== DATASET ==
* * * * * * *
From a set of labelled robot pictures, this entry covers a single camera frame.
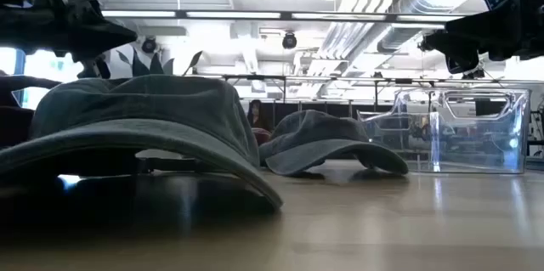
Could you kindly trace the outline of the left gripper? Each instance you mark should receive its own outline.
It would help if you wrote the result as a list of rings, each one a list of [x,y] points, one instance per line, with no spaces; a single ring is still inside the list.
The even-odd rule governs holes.
[[[107,20],[97,0],[29,8],[0,0],[0,47],[18,48],[27,54],[39,49],[70,53],[74,61],[82,61],[137,37],[135,31]]]

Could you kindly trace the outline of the clear plastic bin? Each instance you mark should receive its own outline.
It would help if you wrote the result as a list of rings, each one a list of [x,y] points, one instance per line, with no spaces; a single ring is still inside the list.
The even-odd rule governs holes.
[[[413,172],[524,172],[526,89],[400,90],[389,111],[358,116],[370,141],[396,152]]]

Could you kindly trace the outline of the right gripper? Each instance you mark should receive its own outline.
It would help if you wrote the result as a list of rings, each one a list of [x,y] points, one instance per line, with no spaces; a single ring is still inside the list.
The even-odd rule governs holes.
[[[544,56],[544,5],[534,10],[506,5],[450,20],[445,32],[444,53],[453,54],[445,56],[451,74],[475,69],[478,52],[487,52],[492,61],[535,59]]]

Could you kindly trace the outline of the black aluminium rig frame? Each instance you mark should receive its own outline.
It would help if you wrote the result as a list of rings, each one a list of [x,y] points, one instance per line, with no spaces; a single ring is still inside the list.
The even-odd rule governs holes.
[[[194,172],[201,162],[196,159],[161,159],[144,158],[138,159],[135,172],[137,174],[149,174],[154,171],[163,172]]]

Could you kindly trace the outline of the dark green baseball cap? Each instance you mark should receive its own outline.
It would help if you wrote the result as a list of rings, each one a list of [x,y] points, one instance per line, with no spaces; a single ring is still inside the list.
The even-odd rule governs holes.
[[[0,150],[0,181],[59,173],[115,176],[160,150],[202,161],[251,185],[274,210],[283,201],[259,171],[258,144],[236,89],[204,77],[87,78],[49,90],[26,141]]]

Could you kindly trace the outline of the black background railing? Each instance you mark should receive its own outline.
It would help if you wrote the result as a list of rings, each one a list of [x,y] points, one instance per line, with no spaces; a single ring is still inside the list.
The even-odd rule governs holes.
[[[246,82],[271,82],[281,91],[280,97],[266,97],[273,102],[323,103],[323,104],[392,104],[394,94],[400,89],[437,88],[509,88],[512,86],[544,88],[544,81],[501,79],[433,79],[433,78],[380,78],[336,76],[271,76],[271,75],[220,75],[220,79],[235,85]]]

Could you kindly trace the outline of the silver ceiling duct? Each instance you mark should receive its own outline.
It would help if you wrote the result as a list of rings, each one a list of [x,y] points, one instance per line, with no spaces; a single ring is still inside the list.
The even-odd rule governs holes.
[[[396,14],[445,14],[453,9],[446,0],[394,0],[389,12]],[[391,54],[418,33],[415,28],[393,28],[377,43],[380,53]]]

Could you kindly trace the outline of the grey baseball cap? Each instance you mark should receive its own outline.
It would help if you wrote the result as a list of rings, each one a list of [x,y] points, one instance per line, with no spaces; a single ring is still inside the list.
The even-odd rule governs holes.
[[[366,168],[398,175],[409,172],[394,151],[375,144],[361,122],[318,110],[302,110],[284,117],[269,140],[258,147],[260,163],[271,172],[297,177],[330,158],[351,156]]]

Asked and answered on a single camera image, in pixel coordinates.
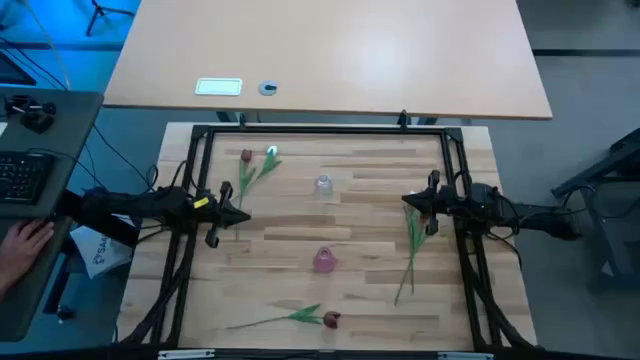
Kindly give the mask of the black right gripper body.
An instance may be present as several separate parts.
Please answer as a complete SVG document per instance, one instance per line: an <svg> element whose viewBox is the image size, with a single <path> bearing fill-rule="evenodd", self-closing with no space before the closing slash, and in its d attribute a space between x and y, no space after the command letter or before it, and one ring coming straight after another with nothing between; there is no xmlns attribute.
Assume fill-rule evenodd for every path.
<svg viewBox="0 0 640 360"><path fill-rule="evenodd" d="M433 170L427 180L427 212L425 232L427 235L435 235L439 231L438 214L449 215L450 208L454 205L458 195L453 186L445 185L438 189L441 173Z"/></svg>

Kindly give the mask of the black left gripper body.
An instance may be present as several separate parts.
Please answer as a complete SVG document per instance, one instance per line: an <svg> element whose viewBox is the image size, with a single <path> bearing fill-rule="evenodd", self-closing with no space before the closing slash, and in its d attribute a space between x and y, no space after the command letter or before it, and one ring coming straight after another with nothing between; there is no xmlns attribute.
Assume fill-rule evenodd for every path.
<svg viewBox="0 0 640 360"><path fill-rule="evenodd" d="M211 193L205 193L193 203L193 214L196 224L210 225L205 236L205 243L210 248L216 248L218 246L218 227L224 216L225 203L232 194L233 188L231 183L229 181L223 181L220 187L219 199L216 199Z"/></svg>

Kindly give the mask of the red artificial tulip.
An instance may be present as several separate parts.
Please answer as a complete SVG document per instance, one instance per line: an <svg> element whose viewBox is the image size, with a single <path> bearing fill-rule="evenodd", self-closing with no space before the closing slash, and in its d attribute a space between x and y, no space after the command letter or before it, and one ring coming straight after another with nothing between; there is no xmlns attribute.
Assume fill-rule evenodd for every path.
<svg viewBox="0 0 640 360"><path fill-rule="evenodd" d="M414 260L413 263L415 263L415 257L418 254L418 252L420 251L421 246L423 245L425 239L426 239L426 232L425 232L425 227L426 227L426 220L423 218L422 214L415 210L414 213L414 221L415 221L415 225L414 225L414 230L416 231L416 245L415 245L415 255L414 255ZM410 284L410 280L409 280L409 274L408 274L408 264L409 264L409 256L408 256L408 263L407 263L407 267L402 275L401 281L399 283L398 286L398 290L396 293L396 296L394 298L394 305L397 306L400 300L400 296L401 293L404 289L404 286L406 283Z"/></svg>
<svg viewBox="0 0 640 360"><path fill-rule="evenodd" d="M253 152L248 149L243 149L240 155L240 165L239 165L239 185L240 185L240 195L238 201L238 208L242 207L244 193L250 184L255 169L249 169L250 162L252 160Z"/></svg>
<svg viewBox="0 0 640 360"><path fill-rule="evenodd" d="M339 319L342 316L342 314L337 311L327 311L322 316L320 316L316 314L316 311L319 308L320 308L320 304L315 304L315 305L311 305L311 306L302 308L300 310L294 311L293 313L290 313L285 316L269 318L269 319L260 320L257 322L243 324L243 325L230 326L230 327L227 327L227 330L243 329L247 327L253 327L253 326L261 325L264 323L275 322L280 320L291 320L291 321L296 321L296 322L306 323L306 324L323 325L329 329L337 329L339 325Z"/></svg>

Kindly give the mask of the pink glass vase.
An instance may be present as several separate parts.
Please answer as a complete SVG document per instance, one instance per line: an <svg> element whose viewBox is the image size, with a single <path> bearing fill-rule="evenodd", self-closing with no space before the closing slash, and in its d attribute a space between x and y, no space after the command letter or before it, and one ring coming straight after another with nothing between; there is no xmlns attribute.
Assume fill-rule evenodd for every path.
<svg viewBox="0 0 640 360"><path fill-rule="evenodd" d="M316 273L331 273L334 271L337 259L328 247L321 247L313 258L313 270Z"/></svg>

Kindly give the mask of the black support beam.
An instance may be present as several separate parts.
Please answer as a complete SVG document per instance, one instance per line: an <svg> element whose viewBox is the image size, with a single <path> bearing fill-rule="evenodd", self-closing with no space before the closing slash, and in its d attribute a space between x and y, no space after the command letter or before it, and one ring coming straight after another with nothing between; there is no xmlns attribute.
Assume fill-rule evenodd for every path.
<svg viewBox="0 0 640 360"><path fill-rule="evenodd" d="M86 201L83 197L65 190L56 206L56 213L72 218L78 225L86 226L126 246L134 248L138 230L109 211Z"/></svg>

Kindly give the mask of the white printed bag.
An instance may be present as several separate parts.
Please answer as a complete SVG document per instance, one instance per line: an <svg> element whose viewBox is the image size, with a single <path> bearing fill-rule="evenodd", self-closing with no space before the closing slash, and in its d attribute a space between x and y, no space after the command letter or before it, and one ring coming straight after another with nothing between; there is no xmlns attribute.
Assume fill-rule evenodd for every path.
<svg viewBox="0 0 640 360"><path fill-rule="evenodd" d="M70 233L90 279L132 260L133 249L91 228L81 226Z"/></svg>

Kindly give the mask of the large beige table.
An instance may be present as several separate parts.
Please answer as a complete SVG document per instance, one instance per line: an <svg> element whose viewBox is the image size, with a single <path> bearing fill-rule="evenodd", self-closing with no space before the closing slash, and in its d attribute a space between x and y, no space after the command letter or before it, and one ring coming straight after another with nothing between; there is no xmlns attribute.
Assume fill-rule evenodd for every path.
<svg viewBox="0 0 640 360"><path fill-rule="evenodd" d="M242 92L196 95L199 78L240 78ZM516 0L142 0L104 102L552 116Z"/></svg>

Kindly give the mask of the dark grey desk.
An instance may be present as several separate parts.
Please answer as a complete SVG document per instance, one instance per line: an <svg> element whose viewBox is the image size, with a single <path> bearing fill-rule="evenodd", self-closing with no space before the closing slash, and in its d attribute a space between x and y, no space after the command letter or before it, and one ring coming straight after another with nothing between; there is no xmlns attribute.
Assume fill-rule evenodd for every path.
<svg viewBox="0 0 640 360"><path fill-rule="evenodd" d="M0 152L51 155L54 160L35 203L0 201L0 241L12 225L37 218L53 221L55 235L0 301L0 342L22 340L37 312L61 244L79 211L80 197L69 191L67 184L103 102L103 96L93 92L0 87L0 100L14 96L27 97L39 105L51 103L56 113L52 125L41 134L21 124L24 112L9 115L0 134Z"/></svg>

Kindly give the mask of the black desk leg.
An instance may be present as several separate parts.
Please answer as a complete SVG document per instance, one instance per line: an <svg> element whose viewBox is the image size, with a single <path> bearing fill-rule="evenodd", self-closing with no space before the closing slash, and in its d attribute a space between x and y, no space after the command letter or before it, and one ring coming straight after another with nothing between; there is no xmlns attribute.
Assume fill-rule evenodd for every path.
<svg viewBox="0 0 640 360"><path fill-rule="evenodd" d="M73 309L61 303L62 296L70 277L70 260L70 255L65 255L63 257L43 307L43 313L47 315L55 315L59 324L63 324L64 322L73 319L75 316L75 311Z"/></svg>

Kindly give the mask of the black keyboard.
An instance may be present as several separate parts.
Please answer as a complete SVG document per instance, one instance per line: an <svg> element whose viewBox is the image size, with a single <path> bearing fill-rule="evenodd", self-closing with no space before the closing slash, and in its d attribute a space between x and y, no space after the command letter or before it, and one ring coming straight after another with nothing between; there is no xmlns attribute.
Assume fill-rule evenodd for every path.
<svg viewBox="0 0 640 360"><path fill-rule="evenodd" d="M0 151L0 203L35 204L54 162L50 154Z"/></svg>

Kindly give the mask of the person's hand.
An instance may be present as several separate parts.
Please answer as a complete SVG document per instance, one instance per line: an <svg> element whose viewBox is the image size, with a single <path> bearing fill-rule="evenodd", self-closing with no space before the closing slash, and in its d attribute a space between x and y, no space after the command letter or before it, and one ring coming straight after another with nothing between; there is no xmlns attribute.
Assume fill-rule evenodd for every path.
<svg viewBox="0 0 640 360"><path fill-rule="evenodd" d="M0 244L0 303L31 268L55 233L54 223L37 219L11 226Z"/></svg>

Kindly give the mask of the black tripod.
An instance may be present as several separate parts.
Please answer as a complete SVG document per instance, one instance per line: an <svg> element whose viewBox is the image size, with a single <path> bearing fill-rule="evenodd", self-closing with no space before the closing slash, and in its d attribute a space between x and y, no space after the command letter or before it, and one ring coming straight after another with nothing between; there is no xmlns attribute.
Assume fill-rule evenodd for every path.
<svg viewBox="0 0 640 360"><path fill-rule="evenodd" d="M96 0L91 0L91 4L94 7L94 11L85 31L85 35L87 37L91 36L92 30L98 18L105 17L108 14L121 14L129 16L131 18L135 16L133 12L128 10L102 6Z"/></svg>

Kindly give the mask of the dark monitor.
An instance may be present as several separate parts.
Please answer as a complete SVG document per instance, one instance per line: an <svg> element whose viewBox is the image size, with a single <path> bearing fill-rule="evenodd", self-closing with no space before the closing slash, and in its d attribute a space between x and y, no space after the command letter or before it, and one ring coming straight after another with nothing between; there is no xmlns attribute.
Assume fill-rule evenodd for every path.
<svg viewBox="0 0 640 360"><path fill-rule="evenodd" d="M6 54L0 52L0 83L34 86L36 81Z"/></svg>

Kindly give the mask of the black metal frame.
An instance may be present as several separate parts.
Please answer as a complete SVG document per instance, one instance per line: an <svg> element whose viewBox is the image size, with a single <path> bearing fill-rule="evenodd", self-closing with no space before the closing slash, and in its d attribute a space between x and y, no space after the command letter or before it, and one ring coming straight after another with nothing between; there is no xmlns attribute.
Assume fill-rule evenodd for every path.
* * * * * * *
== ASSIGNED TASK ==
Your answer should consist of the lines above that hold the word "baseball".

== TASK OUTPUT ==
Could you kindly trace the outline of the dark green baseball cap? Each instance you mark should receive its own outline.
Could you kindly trace the outline of the grey baseball cap? Each instance you mark should receive its own outline.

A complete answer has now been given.